» **WHAT YOU NEED TO DO**
For each line below that contains the word "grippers", make a copy.

(EXERCISE DATA begins)

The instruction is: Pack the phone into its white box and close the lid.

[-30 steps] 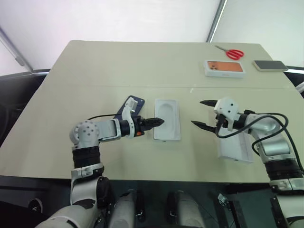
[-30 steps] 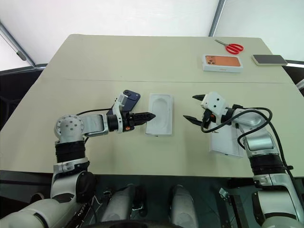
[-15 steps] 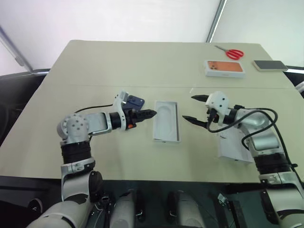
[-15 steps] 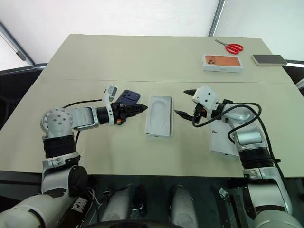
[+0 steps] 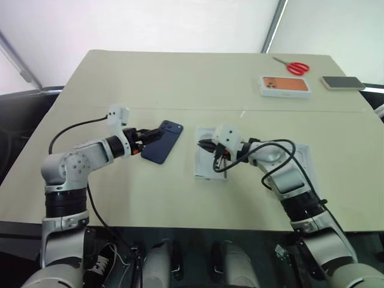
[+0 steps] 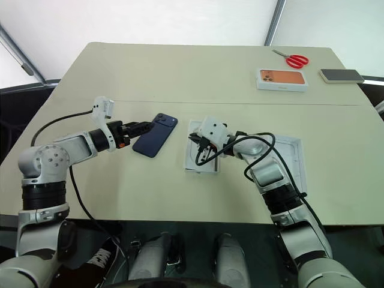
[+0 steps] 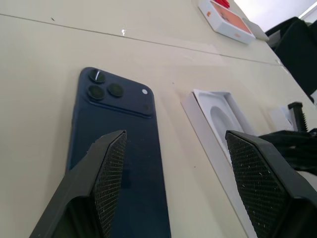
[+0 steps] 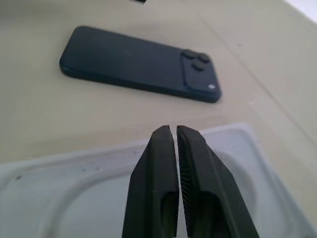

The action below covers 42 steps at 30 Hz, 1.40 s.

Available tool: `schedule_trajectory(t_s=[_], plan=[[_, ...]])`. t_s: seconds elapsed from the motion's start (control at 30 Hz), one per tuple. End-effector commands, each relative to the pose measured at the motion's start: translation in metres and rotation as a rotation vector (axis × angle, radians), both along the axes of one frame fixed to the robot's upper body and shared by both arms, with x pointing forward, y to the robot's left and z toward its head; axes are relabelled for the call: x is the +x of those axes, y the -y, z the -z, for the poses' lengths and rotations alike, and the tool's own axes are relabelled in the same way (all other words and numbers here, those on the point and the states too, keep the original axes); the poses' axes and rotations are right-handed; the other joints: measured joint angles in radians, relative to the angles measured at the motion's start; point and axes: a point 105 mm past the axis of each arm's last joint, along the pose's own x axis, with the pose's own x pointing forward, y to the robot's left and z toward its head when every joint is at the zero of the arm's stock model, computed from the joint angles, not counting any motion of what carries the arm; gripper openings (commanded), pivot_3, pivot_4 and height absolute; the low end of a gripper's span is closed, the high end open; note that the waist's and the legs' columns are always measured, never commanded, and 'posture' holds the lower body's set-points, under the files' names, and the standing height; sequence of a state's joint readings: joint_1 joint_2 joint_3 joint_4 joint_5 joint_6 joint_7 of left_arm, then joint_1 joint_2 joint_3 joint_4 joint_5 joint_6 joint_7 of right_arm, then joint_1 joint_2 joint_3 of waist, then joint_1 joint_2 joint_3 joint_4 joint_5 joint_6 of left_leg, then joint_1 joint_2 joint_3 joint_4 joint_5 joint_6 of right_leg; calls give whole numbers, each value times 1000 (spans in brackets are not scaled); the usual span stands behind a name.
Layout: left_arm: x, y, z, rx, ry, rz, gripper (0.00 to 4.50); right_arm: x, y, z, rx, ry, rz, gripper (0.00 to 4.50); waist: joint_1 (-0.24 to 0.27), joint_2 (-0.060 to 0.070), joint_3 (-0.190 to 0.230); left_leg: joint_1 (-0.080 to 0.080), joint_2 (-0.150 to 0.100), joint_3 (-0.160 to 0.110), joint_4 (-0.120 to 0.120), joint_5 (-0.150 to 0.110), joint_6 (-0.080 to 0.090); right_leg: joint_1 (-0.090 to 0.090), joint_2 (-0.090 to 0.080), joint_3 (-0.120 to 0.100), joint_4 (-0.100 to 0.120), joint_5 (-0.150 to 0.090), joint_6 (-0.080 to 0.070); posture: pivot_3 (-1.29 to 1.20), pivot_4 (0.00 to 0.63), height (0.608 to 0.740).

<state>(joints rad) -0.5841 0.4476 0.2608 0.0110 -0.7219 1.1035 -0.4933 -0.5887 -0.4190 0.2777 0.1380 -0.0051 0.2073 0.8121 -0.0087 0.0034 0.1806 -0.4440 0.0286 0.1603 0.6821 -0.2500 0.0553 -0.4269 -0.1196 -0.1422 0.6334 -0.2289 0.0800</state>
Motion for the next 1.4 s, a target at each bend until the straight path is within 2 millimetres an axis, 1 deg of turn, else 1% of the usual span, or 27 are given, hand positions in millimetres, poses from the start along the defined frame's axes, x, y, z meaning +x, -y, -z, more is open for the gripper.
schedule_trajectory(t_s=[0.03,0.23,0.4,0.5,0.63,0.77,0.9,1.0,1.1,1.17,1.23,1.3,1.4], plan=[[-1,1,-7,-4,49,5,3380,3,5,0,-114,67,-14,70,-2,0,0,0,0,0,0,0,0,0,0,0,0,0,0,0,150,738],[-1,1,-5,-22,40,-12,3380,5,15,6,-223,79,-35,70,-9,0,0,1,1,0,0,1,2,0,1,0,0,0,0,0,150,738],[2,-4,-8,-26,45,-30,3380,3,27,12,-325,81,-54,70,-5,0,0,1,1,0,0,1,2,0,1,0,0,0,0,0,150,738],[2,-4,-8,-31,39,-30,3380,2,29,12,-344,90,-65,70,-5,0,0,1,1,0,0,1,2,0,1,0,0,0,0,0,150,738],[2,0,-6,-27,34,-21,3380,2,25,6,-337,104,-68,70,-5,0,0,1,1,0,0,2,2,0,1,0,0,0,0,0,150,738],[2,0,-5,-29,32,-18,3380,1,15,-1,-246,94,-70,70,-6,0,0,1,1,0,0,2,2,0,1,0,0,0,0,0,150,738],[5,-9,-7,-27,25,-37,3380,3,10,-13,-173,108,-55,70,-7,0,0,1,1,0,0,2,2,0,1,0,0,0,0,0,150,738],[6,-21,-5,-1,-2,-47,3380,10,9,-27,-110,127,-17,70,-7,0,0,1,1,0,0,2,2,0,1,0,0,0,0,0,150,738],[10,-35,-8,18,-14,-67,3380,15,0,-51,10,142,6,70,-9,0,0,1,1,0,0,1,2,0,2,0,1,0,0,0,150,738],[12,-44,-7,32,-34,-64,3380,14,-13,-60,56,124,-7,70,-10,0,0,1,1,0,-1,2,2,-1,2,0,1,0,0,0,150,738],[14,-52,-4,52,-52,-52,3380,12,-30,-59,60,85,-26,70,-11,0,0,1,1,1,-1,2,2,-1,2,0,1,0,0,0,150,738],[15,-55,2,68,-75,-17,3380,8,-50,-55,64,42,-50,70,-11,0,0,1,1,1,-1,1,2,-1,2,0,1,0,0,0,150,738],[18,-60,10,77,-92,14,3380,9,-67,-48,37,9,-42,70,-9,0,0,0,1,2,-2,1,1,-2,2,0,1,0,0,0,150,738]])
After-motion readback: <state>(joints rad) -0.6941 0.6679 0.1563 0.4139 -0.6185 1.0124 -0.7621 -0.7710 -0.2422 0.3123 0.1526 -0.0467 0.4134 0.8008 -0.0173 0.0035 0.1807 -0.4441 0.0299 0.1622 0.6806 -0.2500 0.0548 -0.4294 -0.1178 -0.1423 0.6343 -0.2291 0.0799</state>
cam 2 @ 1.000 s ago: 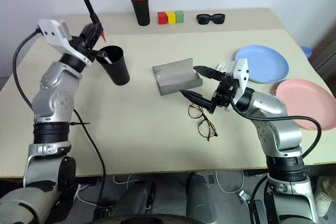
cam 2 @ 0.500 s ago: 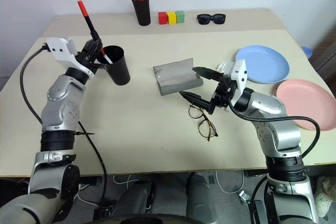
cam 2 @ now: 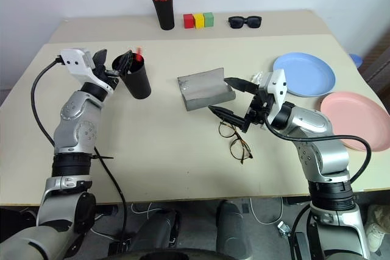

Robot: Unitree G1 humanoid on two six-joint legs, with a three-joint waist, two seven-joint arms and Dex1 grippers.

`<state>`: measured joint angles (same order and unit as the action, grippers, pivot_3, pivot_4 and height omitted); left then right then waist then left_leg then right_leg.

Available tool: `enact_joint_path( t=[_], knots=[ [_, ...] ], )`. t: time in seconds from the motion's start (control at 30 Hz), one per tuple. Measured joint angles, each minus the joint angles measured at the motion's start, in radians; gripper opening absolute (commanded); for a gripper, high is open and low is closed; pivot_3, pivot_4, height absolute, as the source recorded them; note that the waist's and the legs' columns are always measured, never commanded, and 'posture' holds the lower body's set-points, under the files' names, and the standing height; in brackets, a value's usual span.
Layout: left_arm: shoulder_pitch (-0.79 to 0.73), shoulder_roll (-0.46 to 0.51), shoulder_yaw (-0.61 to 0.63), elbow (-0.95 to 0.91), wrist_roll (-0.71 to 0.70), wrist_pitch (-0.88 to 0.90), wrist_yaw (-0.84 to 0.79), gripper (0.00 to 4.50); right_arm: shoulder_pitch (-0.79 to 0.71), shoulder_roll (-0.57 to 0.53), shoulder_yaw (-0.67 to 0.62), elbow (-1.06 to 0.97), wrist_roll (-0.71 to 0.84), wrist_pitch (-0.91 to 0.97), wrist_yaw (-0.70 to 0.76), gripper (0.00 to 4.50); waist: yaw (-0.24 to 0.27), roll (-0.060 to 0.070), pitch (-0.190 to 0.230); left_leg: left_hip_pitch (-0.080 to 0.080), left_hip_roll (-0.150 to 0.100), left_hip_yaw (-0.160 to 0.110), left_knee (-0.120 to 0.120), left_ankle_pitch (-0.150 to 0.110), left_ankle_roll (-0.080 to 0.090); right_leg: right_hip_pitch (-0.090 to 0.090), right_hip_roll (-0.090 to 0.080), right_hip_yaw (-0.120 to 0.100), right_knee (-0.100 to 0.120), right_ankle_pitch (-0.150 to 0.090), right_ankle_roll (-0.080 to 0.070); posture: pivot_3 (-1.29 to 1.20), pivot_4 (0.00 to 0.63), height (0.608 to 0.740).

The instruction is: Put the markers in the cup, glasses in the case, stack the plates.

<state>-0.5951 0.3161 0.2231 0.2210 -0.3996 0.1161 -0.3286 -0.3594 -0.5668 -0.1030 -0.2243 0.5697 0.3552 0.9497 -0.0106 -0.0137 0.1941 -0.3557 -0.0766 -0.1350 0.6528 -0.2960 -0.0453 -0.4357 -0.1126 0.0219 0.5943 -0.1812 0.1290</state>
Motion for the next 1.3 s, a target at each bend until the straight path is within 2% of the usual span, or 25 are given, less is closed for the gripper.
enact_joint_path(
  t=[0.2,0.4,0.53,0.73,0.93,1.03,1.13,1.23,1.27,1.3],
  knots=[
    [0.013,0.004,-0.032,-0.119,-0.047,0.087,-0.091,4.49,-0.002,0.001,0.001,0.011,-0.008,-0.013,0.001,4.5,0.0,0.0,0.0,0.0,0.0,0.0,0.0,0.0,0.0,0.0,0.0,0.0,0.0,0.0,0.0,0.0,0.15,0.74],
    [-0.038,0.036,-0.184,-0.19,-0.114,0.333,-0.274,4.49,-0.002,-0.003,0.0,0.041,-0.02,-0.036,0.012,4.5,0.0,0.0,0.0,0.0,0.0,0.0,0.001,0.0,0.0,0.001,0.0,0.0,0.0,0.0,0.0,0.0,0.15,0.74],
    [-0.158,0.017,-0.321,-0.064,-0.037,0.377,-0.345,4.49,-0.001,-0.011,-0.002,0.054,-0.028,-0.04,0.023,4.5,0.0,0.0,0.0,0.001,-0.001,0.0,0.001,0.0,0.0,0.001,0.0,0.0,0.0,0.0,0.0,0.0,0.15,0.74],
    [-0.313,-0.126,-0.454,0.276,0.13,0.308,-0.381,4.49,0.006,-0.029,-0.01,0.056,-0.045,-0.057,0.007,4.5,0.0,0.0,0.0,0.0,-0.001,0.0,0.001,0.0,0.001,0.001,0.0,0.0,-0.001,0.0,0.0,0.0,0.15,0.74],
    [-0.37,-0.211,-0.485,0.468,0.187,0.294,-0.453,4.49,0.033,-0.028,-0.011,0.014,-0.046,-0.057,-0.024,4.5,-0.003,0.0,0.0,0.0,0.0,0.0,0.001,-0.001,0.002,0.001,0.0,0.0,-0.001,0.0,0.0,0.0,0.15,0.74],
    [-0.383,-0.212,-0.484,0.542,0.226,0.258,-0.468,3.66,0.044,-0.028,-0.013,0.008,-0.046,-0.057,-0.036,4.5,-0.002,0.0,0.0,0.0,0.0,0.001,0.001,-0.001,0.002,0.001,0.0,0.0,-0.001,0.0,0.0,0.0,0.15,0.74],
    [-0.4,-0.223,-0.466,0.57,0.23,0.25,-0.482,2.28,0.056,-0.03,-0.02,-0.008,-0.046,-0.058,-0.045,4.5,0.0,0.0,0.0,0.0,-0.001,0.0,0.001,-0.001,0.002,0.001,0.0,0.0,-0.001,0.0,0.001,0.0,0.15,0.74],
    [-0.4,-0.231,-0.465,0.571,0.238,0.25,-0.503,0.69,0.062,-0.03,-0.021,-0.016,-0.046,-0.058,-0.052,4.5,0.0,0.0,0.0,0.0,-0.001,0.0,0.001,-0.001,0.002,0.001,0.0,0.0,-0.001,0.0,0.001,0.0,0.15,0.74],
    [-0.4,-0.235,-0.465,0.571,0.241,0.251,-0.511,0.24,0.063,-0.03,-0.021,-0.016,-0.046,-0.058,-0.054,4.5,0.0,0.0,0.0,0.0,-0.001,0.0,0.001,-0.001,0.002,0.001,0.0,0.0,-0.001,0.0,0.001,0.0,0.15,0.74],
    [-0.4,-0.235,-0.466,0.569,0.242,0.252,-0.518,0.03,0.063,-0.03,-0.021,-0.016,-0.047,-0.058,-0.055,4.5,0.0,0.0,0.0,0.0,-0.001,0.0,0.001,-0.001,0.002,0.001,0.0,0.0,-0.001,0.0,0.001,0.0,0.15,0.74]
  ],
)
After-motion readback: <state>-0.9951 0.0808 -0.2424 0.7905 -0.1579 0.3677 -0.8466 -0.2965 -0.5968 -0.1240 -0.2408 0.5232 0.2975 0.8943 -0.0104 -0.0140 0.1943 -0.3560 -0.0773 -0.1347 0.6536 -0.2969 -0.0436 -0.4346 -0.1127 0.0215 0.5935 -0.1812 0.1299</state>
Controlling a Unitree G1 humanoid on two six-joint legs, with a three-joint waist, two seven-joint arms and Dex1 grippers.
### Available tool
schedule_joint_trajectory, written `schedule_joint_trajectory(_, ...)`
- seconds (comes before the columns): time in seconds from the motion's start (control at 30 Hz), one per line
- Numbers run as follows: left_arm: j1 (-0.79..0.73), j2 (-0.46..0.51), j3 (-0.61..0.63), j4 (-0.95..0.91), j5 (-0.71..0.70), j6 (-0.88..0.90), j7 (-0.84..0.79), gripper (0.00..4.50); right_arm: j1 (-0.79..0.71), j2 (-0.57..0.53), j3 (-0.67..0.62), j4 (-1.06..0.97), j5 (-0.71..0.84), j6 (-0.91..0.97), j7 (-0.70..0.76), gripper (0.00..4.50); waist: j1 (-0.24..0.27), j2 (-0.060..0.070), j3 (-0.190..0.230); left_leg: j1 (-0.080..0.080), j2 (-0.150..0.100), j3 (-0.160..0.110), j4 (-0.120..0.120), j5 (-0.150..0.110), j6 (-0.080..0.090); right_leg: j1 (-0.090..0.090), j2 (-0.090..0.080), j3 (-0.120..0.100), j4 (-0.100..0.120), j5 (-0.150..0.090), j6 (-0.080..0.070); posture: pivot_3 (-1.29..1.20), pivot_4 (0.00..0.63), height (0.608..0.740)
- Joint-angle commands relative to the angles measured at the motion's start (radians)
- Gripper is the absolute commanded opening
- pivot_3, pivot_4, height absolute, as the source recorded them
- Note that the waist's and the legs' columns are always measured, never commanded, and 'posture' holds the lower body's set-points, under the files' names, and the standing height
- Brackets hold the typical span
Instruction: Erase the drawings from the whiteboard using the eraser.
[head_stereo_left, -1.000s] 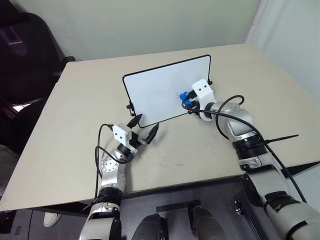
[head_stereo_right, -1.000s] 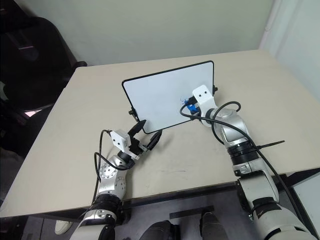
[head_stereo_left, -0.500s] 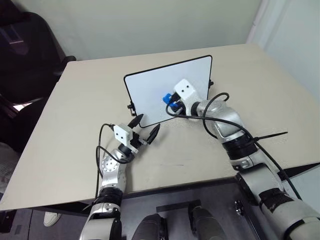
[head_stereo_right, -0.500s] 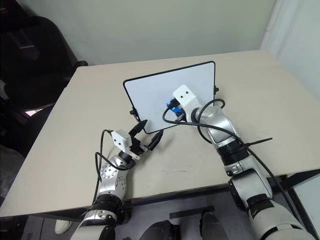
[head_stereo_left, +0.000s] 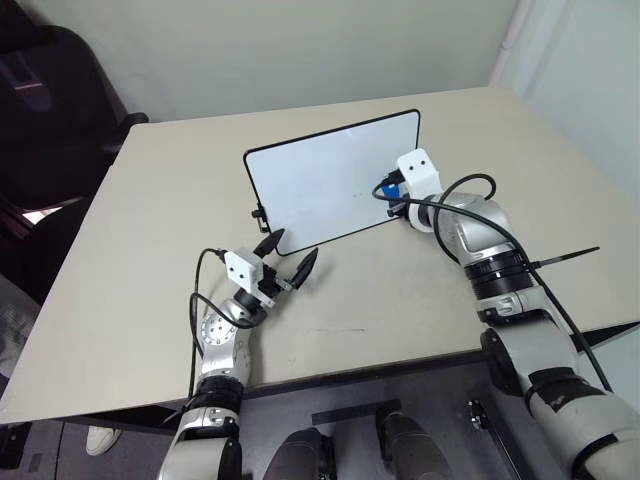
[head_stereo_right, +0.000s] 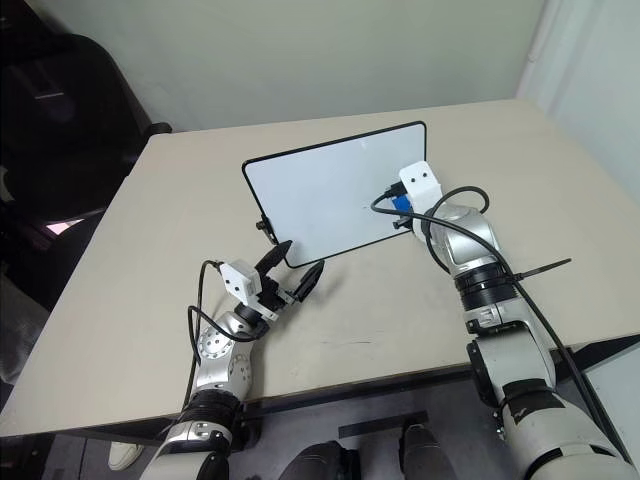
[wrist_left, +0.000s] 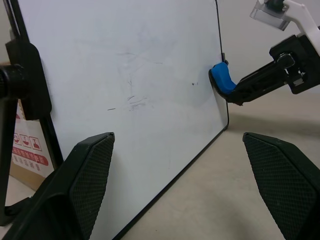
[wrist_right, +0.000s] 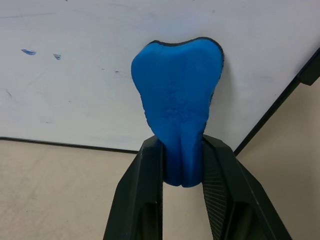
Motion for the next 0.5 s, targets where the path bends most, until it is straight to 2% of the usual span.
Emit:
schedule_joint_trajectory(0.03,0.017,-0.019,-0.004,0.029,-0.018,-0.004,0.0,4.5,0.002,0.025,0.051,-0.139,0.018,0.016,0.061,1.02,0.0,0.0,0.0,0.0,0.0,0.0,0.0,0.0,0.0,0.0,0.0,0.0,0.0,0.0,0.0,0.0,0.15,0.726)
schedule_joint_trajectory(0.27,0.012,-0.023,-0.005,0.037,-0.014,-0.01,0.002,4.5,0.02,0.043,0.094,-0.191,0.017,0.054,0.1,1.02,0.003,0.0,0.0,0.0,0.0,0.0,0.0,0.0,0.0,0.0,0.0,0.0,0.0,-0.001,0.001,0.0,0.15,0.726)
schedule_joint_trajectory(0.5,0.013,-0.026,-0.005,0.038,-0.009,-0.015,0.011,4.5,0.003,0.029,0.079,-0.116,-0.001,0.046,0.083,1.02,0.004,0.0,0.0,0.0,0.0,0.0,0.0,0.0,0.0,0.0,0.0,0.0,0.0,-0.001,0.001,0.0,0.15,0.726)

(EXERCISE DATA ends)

» **RESPONSE**
Robot: Unitree G1 humanoid on two six-joint legs, with a three-joint waist, two seven-joint arms and Dex1 grippers.
`<state>`: measured joint angles (same order and unit as the action, grippers, pivot_3, pivot_4 and height omitted); left then right then waist then left_leg then right_leg.
Controlling a Unitree G1 humanoid on two six-joint legs, with a three-joint waist, two seven-joint arms and Dex1 grippers.

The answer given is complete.